Abstract Body (Do not enter title and authors here): Introduction
The sinoatrial node (SAN) is heterogeneous and comprises pacemaker cells (PCs), atrial cardiomyocytes (ACMs), transitional zone (TZ) cells, and stromal cells. Epicardial cells (Epics) serve as a major source of nonmyocytes, contributing to sinoatrial node (SAN) development and function.

Hypothesis
Integrating pacemaker organoids with Epics (Epi-SANOs) recapitulate heterogeneity of SAN and enable stable pacing with proper response to autonomic stimuli.

Approach
Epi-SANOs were generated by combining ACMs and PCs with WTC11-derived Epics at a 1:1 ratio at d15. Control SANOs were generated from WTC11-derived ACMs and PCs.
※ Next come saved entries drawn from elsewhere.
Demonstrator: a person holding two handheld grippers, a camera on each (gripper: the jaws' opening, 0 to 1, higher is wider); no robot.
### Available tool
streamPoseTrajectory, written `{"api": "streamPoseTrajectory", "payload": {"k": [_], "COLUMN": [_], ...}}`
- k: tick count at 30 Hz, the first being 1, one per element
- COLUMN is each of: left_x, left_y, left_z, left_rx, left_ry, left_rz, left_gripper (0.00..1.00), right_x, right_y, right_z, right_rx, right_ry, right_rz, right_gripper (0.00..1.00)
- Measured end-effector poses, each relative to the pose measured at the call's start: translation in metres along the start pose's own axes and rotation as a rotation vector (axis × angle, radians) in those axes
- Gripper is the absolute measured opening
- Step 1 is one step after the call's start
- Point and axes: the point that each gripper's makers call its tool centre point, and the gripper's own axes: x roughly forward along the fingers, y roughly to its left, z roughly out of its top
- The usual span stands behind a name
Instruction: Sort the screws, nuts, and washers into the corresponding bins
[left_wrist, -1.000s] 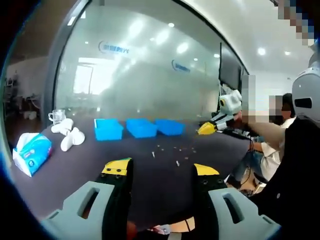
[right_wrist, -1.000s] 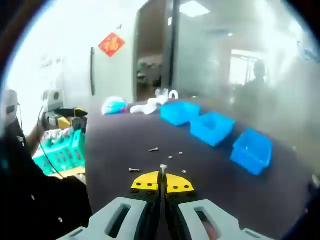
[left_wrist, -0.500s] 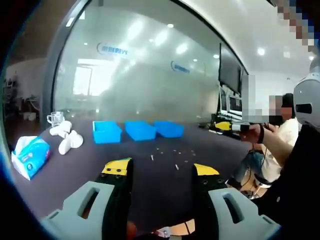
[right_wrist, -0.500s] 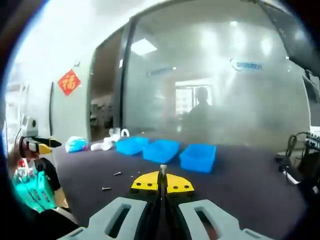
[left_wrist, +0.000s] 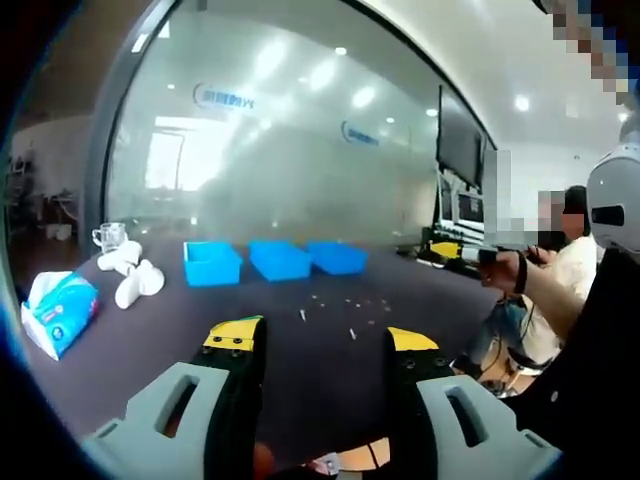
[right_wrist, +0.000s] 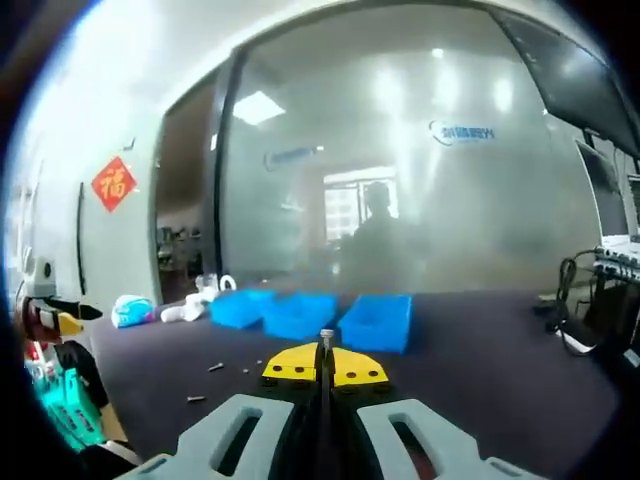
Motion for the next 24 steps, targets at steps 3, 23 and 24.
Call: {"api": "streamPoseTrajectory", "payload": {"k": [3,23,24], "left_x": [0.0,-0.009,-0.009], "left_y": [-0.001,0.0,0.0], "left_z": [-0.002,-0.004,-0.004], "left_rx": [-0.004,-0.035,-0.036], "left_ry": [0.001,-0.019,-0.02], "left_rz": [-0.002,0.011,0.011], "left_gripper": [0.45,0.45,0.45], "right_x": [0.012,0.142,0.147], "right_y": [-0.004,-0.024,-0.025], "right_z": [0.01,0.046,0.045], "right_rx": [0.009,-0.03,-0.036], "right_ry": [-0.029,0.001,0.012], "right_rz": [-0.006,0.008,0.004], "right_gripper": [0.0,0.0,0.0]}}
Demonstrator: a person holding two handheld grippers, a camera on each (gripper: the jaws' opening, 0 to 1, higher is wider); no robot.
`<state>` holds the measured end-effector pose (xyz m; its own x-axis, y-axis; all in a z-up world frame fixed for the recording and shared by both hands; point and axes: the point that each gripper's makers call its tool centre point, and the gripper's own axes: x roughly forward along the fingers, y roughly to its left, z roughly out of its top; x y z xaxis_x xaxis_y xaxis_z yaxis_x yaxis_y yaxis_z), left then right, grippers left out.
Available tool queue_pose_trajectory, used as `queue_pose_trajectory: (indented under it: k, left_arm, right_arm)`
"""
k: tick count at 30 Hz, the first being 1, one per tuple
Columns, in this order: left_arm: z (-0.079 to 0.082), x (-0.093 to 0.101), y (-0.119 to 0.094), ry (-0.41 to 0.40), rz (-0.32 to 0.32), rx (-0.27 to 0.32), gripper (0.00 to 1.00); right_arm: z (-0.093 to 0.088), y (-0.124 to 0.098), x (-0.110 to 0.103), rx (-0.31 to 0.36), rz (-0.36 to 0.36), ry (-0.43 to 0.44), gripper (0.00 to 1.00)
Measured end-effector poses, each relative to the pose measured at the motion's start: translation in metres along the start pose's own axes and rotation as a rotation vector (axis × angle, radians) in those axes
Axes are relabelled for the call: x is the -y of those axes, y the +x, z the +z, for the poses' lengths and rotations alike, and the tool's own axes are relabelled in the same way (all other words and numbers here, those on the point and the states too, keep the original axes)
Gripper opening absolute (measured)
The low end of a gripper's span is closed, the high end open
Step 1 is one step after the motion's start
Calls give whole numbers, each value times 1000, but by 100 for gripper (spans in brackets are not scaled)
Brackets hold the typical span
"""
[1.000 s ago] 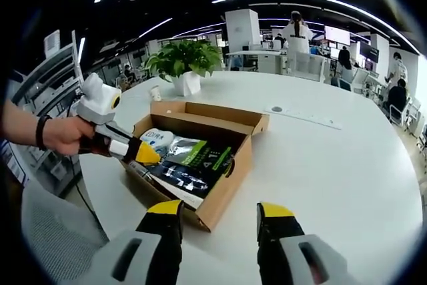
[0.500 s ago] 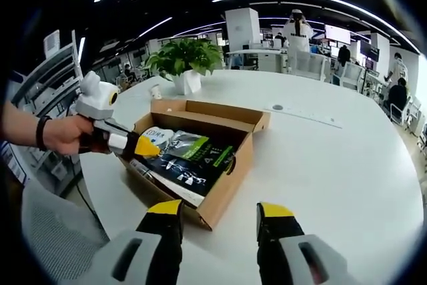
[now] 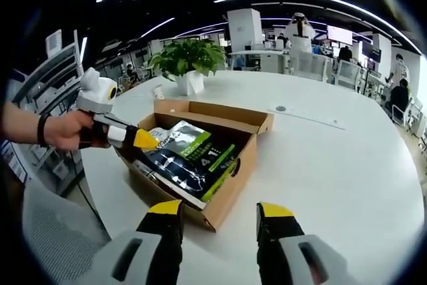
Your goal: Operate the shoe box by opening the lid, removing the specified soft item, and placing it in the target area until the item is outside and the box remains undamaged.
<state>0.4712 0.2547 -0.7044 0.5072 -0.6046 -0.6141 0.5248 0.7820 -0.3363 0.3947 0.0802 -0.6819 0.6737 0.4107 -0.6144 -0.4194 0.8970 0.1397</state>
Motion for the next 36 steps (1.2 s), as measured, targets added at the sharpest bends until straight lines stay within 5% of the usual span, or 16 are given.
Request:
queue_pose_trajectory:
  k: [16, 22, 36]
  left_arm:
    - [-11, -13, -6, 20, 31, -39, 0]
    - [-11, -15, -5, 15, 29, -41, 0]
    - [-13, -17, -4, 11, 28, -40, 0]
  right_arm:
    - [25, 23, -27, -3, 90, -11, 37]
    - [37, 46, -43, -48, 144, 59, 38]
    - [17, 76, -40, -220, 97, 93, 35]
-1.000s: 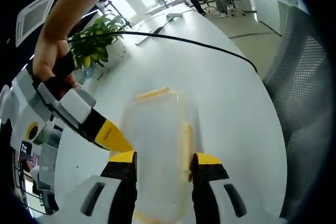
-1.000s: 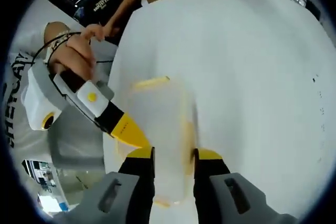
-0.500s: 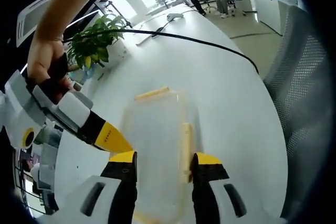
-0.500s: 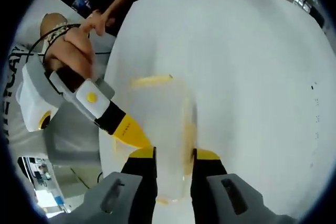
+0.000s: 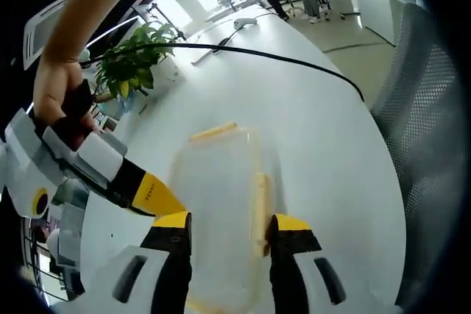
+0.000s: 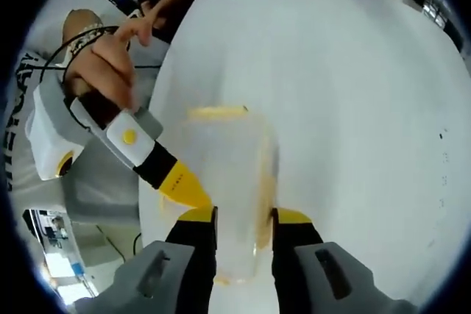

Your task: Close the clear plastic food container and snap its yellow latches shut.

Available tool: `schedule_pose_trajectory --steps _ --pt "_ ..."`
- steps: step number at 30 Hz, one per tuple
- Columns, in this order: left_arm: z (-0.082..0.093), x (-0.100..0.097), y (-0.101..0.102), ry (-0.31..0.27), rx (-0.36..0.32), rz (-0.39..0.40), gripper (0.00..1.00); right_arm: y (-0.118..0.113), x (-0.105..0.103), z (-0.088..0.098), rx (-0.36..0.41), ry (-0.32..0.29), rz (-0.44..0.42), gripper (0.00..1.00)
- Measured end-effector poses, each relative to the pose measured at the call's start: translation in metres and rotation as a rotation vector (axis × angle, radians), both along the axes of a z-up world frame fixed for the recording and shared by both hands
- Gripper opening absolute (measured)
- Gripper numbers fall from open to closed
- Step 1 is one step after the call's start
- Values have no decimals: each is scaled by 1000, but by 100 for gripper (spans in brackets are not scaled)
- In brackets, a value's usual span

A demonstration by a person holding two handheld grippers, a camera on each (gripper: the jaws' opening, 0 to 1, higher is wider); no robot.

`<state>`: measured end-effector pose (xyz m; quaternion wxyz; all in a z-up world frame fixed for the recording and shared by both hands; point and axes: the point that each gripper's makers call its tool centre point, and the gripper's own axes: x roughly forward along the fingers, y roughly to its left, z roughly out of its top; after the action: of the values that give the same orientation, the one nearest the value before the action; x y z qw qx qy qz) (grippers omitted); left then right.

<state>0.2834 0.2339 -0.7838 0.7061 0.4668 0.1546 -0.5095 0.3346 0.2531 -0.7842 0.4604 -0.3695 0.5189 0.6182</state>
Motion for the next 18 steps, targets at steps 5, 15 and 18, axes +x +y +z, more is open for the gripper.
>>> schedule_pose_trajectory --steps 5,15,18 --pt "0 0 0 -3 0 1 36 -1 3 -1 1 56 -23 22" --pt "0 -8 -2 -6 -25 -4 37 -3 -10 -9 -19 106 7 22" --pt "0 -9 -2 -11 -21 -6 38 -4 -7 -6 -32 76 17 22"
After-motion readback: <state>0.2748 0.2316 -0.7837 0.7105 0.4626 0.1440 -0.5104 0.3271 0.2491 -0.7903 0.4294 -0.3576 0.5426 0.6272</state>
Single-cell RNA sequencing was performed at d20, d25, and d30. Beating period and variability were analyzed using microelectrode array. The chronotropic response to autonomic stimuli was measured by optical mapping.

Results
The content of PCs marked by SHOX2+/cTNT+ cells was higher in Epi-SANOs (20%) than in control SANOs (16%) at d30. Fibroblast (FB) population was higher in Epi-SANOs than in control SANOs at d20 and d30, suggesting commitment of Epics to PCs and FBs. Native SAN is delineated into head, tail, and TZ cells. Compared to the native SAN single-cell transcriptome, most PCs in control SANOs were mapped to TZ cells. In contrast, PCs in Epi-SANOs were identified as head and tail cells. To understand whether heterogenous SAN cells mimic SAN-like pacing, we assessed the beat to beat periods of Epi-SANOs and control SANOs; 389±24ms and 422±25ms, respectively (p=0.36, n=9). Analysis of beat to beat variability using Poincaré plots revealed that the SD1 (short term variability) was smaller in Epi-SANOs than in control-SANOs (9.0±2.6 23.5±7.5ms, p=0.09, n=9). This result showed that Epics did not affect the mean pacing frequencies, however, Epi-SANOs tended to have more regular beat to beat automaticity compared to control SANOs. Following isoproterenol (sympathetic agonist) treatment, the beating rates of Epi-SANOs were increased (136±6.6bpm to 162±8.0bpm, p=0.02, n=16), and acetylcholine (parasympathetic agonist) decreased their beating rates (159±8.6bpm to 135bpm±5.4bpm, p=0.03, n=15). This data showed Epi-SANOs exhibit the ability to rate-adapt to physiological stimuli.

Conclusion
Epics contribute to the heterogeneity of PCs in the hiPSC-derived pacemaker organoids and stabilize beat to beat regularity. Our data support the potential of Epi-SANOs as organoid models of the native SAN.